Precluding Nonviolence, Propelling Violence: The Effect of Internal Fragmentation on Movement Protest



Scholars often overlook that an adequate explanation of why a movement uses violent means of protest requires an account of why it does not instead use nonviolent means. This essay argues that while paths to violence are multiple, there is one prevailing path to nonviolent protest—that which opens when a movement is politically cohesive. Cohesion approximates a necessary condition for nonviolent protest because such protest requires coordination and collective restraint. Conversely, fragmentation generates incentives and opportunities that increase the likelihood that protest will become violent. This argument, specified in terms of composite mechanisms and demonstrated by overtime variation in the Palestinian case, critiques the assumption that movements can be treated as unitary actors. It also shifts attention from movements’ motivations to their organizational configurations.

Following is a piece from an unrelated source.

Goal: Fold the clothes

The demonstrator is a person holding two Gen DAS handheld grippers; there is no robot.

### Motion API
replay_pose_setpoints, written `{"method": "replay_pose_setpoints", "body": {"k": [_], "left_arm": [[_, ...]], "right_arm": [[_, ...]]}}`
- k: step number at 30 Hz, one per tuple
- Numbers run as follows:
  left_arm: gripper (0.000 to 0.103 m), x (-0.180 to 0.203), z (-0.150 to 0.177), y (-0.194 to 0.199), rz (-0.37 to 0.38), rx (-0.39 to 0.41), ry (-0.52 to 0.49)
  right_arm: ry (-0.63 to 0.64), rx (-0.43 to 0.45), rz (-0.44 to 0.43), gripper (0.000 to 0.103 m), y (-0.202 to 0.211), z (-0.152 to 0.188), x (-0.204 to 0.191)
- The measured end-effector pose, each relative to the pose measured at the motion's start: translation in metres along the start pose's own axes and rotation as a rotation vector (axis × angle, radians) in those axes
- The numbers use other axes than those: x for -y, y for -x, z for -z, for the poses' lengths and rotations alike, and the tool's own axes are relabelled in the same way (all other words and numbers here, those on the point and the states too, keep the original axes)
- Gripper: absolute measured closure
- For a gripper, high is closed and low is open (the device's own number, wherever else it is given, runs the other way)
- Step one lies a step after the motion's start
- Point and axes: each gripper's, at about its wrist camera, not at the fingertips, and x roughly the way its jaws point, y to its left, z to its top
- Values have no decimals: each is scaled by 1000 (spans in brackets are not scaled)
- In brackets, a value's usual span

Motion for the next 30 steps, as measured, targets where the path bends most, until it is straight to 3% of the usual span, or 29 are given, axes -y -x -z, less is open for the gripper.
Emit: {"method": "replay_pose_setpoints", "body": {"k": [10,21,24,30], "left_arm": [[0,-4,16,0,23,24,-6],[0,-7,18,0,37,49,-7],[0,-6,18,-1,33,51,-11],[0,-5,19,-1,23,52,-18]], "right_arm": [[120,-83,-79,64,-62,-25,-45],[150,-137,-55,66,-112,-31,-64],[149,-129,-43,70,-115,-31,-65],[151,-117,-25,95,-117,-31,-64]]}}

Nonviolence Violence Social movements Palestinians Middle East Arab–Israeli conflict 



The author is thankful for feedback on this paper gained at the Northwestern University Comparative Historical Social Science Workshop, University of Chicago Comparative Politics Workshop, Harvard University Middle East Politics Workshop, and Northeast Middle East Politics Workshop, among other conferences. She is also grateful for funding support for the research and writing of this article, provided by the United States Institute of Peace, the Palestinian American Research Center, the Harvard University–Hebrew University Graduate Fellowship, and the Belfer Center for Science and International Affairs at the John F. Kennedy School of Government.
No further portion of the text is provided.